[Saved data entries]
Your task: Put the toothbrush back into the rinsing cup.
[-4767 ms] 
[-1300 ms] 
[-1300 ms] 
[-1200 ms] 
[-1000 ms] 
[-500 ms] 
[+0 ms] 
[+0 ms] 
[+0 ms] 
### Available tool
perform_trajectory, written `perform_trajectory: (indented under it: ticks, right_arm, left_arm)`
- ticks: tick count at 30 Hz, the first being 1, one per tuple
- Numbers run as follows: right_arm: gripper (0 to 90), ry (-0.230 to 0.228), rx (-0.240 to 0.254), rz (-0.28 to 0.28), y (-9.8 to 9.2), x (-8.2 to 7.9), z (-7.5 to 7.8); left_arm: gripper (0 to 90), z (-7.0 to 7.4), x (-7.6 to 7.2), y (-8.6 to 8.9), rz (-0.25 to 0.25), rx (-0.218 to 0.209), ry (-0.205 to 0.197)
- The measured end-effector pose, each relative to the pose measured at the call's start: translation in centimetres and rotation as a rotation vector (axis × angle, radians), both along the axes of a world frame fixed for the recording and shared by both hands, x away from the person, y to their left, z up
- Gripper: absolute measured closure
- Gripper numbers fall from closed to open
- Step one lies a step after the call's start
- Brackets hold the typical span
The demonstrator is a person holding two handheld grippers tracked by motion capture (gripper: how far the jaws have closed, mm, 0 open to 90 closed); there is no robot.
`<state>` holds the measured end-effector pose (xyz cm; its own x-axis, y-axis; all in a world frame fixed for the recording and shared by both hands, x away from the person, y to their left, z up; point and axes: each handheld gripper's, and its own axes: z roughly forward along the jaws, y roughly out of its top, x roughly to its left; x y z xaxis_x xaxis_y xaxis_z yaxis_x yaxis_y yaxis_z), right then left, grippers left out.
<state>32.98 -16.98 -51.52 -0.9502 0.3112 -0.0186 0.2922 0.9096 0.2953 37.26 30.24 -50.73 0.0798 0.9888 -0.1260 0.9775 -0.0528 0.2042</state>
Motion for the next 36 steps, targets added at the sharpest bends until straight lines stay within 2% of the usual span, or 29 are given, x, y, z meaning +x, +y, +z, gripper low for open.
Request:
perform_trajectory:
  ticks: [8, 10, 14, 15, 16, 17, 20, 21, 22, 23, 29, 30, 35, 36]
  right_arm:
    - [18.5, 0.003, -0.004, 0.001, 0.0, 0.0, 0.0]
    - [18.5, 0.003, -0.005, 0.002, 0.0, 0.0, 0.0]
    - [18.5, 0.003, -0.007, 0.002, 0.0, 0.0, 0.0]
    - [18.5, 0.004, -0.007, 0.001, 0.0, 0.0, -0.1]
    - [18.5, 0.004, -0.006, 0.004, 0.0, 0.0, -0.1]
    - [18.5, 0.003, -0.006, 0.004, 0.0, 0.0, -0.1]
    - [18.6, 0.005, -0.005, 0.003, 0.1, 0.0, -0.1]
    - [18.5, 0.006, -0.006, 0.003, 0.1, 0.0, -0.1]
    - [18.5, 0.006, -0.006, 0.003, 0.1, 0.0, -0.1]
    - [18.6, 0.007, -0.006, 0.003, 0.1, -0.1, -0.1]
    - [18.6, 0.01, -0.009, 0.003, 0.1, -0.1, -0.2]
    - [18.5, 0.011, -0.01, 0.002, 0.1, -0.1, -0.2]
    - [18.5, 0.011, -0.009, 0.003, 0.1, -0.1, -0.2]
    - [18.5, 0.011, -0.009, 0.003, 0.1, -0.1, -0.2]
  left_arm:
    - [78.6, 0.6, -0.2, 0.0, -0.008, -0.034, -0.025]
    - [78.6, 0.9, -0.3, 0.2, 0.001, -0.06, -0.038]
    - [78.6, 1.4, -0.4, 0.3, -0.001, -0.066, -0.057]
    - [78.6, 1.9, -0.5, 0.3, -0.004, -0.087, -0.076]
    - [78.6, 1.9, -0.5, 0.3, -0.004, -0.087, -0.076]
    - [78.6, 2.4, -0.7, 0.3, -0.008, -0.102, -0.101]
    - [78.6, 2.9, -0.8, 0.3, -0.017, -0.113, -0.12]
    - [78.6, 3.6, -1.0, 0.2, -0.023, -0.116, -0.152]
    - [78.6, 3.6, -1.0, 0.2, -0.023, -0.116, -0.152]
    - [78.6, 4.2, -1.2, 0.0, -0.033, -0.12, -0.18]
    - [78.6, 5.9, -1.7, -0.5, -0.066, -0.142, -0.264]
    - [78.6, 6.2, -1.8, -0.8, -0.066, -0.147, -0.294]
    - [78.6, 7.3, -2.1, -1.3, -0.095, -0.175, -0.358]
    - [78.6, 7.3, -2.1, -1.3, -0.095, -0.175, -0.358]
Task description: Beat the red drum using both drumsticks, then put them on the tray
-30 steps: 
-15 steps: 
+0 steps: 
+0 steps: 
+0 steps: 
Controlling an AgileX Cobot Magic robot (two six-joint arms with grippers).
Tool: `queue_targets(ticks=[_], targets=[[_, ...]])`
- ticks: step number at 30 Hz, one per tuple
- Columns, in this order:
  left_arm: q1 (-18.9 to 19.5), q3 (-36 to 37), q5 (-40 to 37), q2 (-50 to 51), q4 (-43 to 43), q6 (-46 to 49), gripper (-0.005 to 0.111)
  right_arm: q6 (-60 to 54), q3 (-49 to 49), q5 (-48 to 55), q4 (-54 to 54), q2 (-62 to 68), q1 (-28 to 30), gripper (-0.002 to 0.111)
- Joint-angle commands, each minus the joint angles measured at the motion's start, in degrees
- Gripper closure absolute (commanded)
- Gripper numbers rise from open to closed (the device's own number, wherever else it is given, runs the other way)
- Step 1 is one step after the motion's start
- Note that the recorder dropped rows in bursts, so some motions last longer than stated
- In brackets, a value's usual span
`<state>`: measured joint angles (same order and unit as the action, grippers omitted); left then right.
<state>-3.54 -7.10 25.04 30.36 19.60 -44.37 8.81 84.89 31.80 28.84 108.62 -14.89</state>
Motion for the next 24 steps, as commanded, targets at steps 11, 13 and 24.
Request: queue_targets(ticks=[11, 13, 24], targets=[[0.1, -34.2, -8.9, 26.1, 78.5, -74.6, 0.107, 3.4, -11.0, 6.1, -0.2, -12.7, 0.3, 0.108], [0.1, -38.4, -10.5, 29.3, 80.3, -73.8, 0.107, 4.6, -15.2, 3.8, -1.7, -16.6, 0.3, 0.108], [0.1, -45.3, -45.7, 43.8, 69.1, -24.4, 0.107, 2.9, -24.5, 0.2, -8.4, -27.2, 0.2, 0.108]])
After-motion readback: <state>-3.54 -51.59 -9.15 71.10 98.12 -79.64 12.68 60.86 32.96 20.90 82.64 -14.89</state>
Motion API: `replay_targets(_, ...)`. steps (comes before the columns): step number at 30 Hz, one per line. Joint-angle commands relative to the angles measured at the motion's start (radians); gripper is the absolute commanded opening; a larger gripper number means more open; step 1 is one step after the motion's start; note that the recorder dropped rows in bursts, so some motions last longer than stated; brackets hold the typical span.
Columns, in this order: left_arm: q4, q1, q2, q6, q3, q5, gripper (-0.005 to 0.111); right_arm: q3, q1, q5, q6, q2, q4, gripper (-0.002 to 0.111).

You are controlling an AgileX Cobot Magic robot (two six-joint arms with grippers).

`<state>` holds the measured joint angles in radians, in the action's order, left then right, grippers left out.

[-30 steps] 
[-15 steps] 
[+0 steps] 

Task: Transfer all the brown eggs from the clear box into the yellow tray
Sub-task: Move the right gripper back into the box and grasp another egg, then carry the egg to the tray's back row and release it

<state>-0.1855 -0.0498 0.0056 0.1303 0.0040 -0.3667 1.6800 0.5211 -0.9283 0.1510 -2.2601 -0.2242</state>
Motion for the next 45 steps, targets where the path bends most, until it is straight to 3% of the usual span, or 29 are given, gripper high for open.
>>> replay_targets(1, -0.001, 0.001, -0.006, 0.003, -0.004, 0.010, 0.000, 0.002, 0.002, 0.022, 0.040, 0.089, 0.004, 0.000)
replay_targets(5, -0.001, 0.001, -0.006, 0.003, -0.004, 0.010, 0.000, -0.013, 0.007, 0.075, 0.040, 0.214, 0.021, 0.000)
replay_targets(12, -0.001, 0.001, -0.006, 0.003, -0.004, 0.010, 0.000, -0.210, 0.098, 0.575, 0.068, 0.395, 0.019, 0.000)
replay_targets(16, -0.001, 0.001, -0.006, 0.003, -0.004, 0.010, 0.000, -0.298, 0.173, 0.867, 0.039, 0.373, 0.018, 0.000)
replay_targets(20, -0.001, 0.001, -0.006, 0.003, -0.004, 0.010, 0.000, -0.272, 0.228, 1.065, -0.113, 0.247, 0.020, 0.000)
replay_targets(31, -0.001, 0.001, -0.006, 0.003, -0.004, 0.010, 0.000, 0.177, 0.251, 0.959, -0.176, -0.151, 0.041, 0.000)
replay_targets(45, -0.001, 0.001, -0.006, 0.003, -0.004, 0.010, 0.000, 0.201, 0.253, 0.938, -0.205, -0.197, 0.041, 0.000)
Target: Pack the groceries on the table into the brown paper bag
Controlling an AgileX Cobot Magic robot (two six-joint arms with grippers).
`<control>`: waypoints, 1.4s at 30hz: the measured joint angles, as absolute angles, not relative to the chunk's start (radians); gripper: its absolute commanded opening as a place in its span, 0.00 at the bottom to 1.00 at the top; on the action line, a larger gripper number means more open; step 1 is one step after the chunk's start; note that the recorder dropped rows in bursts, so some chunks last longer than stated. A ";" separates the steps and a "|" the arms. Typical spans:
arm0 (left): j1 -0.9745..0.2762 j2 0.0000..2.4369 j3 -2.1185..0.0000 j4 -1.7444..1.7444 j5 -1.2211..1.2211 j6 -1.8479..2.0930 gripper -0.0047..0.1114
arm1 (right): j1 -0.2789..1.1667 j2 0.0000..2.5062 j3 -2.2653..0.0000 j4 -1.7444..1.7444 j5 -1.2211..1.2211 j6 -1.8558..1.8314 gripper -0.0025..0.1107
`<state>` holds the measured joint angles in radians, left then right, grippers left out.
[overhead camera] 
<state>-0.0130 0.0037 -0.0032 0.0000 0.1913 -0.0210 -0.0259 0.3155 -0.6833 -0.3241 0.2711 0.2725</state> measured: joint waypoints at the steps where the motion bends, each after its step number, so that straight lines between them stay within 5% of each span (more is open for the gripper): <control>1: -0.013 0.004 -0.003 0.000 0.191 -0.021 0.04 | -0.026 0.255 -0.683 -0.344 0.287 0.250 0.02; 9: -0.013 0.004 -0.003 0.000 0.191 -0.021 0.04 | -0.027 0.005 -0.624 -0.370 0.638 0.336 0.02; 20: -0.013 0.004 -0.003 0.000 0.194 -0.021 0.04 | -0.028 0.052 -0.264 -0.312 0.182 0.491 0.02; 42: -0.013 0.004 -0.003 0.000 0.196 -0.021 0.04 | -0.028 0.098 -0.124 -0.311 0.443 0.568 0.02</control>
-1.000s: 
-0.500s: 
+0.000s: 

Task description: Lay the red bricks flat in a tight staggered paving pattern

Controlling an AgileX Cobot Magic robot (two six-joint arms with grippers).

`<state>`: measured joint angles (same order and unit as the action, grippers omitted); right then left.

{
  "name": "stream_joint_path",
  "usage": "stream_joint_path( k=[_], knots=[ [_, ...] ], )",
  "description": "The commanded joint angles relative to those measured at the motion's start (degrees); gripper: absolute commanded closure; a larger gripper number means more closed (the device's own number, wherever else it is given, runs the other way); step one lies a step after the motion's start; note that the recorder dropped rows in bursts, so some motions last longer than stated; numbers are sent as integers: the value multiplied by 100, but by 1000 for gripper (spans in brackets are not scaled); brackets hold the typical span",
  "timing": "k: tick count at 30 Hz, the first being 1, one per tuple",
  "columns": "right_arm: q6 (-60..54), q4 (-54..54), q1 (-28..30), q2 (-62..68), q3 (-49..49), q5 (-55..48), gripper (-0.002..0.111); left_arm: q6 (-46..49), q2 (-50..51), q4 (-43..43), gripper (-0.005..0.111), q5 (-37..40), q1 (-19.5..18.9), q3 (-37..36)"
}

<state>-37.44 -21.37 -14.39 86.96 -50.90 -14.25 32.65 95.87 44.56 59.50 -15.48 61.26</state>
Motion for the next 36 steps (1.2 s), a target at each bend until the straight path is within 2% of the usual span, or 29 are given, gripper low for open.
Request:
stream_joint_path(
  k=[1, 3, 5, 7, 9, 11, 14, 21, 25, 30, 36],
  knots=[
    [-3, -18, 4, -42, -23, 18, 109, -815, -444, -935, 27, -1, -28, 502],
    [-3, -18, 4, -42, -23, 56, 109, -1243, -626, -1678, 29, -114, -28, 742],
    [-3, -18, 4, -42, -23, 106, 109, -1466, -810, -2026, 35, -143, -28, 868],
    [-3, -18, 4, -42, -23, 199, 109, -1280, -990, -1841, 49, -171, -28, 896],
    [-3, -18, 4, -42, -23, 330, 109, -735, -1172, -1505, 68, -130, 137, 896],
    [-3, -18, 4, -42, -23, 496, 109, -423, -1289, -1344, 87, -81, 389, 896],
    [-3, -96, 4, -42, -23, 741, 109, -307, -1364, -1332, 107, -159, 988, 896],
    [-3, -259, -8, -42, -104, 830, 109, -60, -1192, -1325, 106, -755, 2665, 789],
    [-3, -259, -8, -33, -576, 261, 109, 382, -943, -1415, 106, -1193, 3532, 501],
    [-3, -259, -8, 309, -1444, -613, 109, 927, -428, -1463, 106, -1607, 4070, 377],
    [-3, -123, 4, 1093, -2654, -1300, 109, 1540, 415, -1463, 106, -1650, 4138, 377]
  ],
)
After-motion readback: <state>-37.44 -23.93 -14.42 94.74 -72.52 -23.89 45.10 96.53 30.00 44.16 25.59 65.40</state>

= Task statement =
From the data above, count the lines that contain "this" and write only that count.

= Task result =
2